Many hospitals, clinics, health plans, patient safety organizations, and private companies have launched initiatives to reduce medical errors and improve patient safety, patient satisfaction, and quality of care. The Colloquium will feature interactive sessions that focus on case studies and lessons learned from a variety of safety and quality improvement initiatives, as well as presentations from organizations and individuals who have succeeded in reducing or eliminating risks to patients and improving the safety of their care.
The frequency and magnitude of issues and problems regarding patient safety and quality have been well-documented and widely discussed. The Colloquium faculty, consisting of national and international leaders in the healthcare quality and safety field, will delve deep into the core issues facing our country and the world today and will provide real world answers and solutions to these issues.
The Colloquium is an independent educational program and is not an academic program of Harvard University.
Harvard University, the oldest institution of higher learning in the United States, was established in 1636 by a vote of the Great and General Court of the Massachusetts Bay Colony.
It was named for its first benefactor, John Harvard of Charlestown, a young minister who upon his death in 1638, left his library and half of his estate to the new institution. Today, Harvard has grown to become a great undergraduate and graduate research university, with more than 18,000 degree candidates enrolled.
The Colloquium takes place on the campus of Harvard University. Morning and afternoon classes are held in Annenberg Hall of the Memorial Hall Complex. Named in memory of Roger Annenberg, '62, and inspired by the great halls of Oxford and Cambridge Universities, this room is arguably the most impressive space at Harvard. For years Harvard students took major examinations at Annenberg Hall. It has also been the site of many significant ceremonies.
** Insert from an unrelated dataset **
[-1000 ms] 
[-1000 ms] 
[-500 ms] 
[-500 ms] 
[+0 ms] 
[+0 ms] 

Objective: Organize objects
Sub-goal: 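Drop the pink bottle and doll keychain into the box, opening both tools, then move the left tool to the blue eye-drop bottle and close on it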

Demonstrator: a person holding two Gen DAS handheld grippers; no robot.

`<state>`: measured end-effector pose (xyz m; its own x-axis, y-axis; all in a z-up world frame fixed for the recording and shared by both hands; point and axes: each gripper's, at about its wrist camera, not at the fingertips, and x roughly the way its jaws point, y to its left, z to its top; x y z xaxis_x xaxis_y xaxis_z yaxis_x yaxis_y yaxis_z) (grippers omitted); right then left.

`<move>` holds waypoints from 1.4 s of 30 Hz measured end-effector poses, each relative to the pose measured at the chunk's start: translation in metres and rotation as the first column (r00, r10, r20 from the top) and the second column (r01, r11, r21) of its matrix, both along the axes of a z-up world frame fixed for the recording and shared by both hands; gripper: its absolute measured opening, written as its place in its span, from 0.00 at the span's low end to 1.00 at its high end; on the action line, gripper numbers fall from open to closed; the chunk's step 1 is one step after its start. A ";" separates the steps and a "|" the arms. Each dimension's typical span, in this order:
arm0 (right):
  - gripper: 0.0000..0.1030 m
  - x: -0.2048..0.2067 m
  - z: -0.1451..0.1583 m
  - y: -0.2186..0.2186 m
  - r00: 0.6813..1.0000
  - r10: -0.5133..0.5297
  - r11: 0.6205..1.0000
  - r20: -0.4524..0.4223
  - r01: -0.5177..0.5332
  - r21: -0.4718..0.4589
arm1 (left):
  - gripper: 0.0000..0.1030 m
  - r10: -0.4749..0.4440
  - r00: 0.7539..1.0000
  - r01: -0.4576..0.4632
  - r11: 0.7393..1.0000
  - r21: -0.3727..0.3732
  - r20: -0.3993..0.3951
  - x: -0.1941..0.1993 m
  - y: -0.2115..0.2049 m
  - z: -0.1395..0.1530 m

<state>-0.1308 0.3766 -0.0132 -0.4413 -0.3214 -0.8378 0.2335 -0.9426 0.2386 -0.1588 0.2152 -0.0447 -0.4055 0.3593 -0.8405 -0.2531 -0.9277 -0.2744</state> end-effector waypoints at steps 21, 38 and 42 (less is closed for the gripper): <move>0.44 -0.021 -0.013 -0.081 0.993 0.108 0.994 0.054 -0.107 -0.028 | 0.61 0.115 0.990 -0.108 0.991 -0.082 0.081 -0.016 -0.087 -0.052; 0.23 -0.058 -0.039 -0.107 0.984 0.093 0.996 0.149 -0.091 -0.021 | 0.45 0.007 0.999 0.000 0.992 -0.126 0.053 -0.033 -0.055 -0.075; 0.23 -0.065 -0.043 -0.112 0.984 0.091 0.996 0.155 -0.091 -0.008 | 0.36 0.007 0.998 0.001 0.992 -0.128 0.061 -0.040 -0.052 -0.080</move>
The great Henry James described Annenberg Hall in The Bostonians as "the great bristling brick Valhalla...that house of honor and hospitality which...dispenses...laurels to the dead and dinners to the living."
Who Should Attend:
- Clinicians (Physicians, Nurses, Pharmacists and Other Health
Professionals) engaged in Medical and Ambulatory Care
- Patient Safety Managers and Officers
- Educators of Healthcare Providers
- Trustees of Health Care Organizations
- Employers and Healthcare Purchaser Representatives
- Patients, families and others committed to making healthcare safer
- Health Insurance and Health Plan Executives
- Hospital and Health System Administrators
- Quality Assurance and Risk Management Experts
- Healthcare Consultants, Venture Capitalists and Investment Bankers
- Healthcare Attorneys and In-House Counsel
- Health Service Researchers and Health Policy Experts
- Provide an overview of the healthcare quality and medical errors challenges facing healthcare today.
- Explain specific successful patient safety and quality improvement innovations that can be applied by healthcare organizations.
- Identify new strategies for the design and implementation of patient safety and quality innovations by hospitals, health plans, and medical groups in the light of health reform.
- Discuss current education initiatives that aim to improve quality and safety within organizations.
- Describe the respective roles of government, accrediting bodies, the press, employers, technology, health care leaders, pharmaceutical and device manufacturers, and patients and families in stimulating and supporting patient safety and quality improvement.